“Why?” Wagoner said. “You know the answer to that, Paige. You’ve known it all your life. I could see it in your face, as soon as I told Helmuth that we were going out to the stars. Supposing you tell me what it is.”

Anne swung her blurred eyes on Paige. He thought he knew what she expected to hear him say; they had talked about it often enough, and it was what he once would have said himself. But now another force seemed to him to be the stronger: a special thing, bearing the name of no established dogma, but nevertheless and unmistakably the force to which he had borne allegiance all his life. He in turn could see it in Wagoner’s face now, and he knew he had seen it before in Anne’s.

“It’s the thing that lures monkeys into cages,” he said slowly. “And lures cats into open drawers and up telephone poles. It’s driven men to conquer death, and put the stars into our hands.
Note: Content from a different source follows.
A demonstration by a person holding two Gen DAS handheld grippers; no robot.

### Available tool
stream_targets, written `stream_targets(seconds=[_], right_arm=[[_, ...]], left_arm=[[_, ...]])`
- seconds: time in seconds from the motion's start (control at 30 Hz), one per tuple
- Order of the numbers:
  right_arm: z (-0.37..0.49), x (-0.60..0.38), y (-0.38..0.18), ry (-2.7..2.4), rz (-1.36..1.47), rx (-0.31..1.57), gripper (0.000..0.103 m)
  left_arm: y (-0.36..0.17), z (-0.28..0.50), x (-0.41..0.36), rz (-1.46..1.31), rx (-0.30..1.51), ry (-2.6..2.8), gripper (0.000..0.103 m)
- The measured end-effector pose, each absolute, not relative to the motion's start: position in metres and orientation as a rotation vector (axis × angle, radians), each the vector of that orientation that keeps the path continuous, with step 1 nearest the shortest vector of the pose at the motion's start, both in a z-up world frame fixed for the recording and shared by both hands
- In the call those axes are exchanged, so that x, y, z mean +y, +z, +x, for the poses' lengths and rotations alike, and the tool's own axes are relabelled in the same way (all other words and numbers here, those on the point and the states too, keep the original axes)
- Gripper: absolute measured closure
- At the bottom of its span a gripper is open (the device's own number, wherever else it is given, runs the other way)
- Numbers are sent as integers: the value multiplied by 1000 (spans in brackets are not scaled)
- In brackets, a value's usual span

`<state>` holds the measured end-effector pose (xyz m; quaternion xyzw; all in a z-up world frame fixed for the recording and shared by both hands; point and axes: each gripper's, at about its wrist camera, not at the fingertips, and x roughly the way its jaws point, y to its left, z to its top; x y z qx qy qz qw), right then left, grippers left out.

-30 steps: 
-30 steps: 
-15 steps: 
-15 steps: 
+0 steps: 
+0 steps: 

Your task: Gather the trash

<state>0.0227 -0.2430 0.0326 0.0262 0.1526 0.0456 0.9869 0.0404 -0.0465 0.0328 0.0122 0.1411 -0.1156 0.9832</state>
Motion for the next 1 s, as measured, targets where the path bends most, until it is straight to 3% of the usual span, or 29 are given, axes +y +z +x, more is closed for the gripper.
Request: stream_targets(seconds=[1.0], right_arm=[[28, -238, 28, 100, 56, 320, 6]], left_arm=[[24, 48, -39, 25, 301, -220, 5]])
I suppose that I’d call it Curiosity.”

Wagoner looked startled. “Is that really what you want to call it?” he said. “Somehow it seems insufficient; I should have given it another name. Perhaps you’ll amend it later, somewhere, some day out by Aldebaran.”
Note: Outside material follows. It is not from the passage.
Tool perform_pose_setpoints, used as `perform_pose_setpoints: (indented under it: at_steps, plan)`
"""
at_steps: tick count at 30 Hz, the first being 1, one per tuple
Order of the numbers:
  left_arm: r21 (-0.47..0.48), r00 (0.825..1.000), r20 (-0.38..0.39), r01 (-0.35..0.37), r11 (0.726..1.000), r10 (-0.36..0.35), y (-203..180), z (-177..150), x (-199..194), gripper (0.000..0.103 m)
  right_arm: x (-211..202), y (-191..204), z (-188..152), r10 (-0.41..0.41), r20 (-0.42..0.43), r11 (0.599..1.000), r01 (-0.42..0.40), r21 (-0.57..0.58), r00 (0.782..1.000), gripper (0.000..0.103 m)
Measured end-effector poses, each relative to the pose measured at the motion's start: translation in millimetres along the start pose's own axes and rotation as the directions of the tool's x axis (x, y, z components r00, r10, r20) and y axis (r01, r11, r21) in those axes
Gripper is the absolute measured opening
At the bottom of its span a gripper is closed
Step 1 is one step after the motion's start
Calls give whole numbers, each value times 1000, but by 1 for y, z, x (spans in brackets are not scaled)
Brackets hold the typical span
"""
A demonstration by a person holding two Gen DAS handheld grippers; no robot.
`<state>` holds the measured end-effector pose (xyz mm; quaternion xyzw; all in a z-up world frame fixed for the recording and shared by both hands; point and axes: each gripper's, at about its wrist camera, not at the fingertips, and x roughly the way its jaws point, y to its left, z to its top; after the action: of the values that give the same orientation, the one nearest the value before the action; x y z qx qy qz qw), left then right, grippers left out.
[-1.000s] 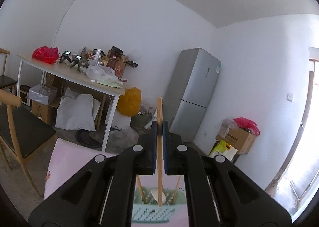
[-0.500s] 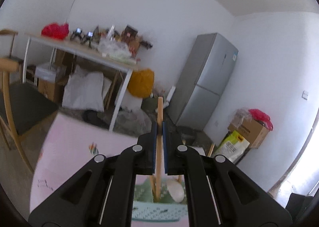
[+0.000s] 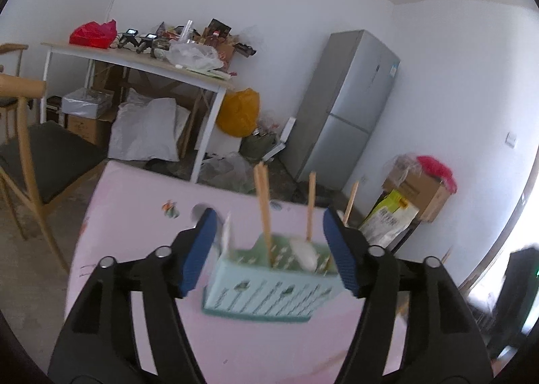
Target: Organize utensils
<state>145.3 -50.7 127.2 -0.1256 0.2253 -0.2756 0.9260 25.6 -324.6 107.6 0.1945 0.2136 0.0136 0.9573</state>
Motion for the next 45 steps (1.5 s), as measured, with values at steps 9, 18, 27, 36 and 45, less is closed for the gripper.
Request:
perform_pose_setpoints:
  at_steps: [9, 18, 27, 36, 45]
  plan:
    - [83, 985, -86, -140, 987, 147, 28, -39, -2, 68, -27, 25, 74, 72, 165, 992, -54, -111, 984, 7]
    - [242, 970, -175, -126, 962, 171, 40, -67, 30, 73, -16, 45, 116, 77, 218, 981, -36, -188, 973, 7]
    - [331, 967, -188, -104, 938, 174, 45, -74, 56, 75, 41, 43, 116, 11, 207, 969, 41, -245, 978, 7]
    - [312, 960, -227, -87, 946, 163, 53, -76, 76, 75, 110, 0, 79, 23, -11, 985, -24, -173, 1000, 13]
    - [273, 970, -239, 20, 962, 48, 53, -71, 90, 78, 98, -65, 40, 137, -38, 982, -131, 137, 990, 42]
He stood up and looked at the two for a moment in silence. Then he smiled.

“And now,” he said gently, “nunc dimittis … suffer thy servant to depart in peace.”

CHAPTER ELEVEN: Jupiter V

the social and economic rewards for such scientific activities do not primarily accrue to the scientist or to the intellectual. Still, that has perhaps been his own moral speciation, a choice of one properly humane activity: to have knowledge of things, not to have things. If he loves and has knowledge, all is well.

—WESTON LA BARRE

“AND SO, that’s the story,” Helmuth said.

Eva remained silent in her chair for a long time.

“One thing I don’t understand,” she said at last. “Why did you come to me? I’d have thought that you’d find the whole thing terrifying.”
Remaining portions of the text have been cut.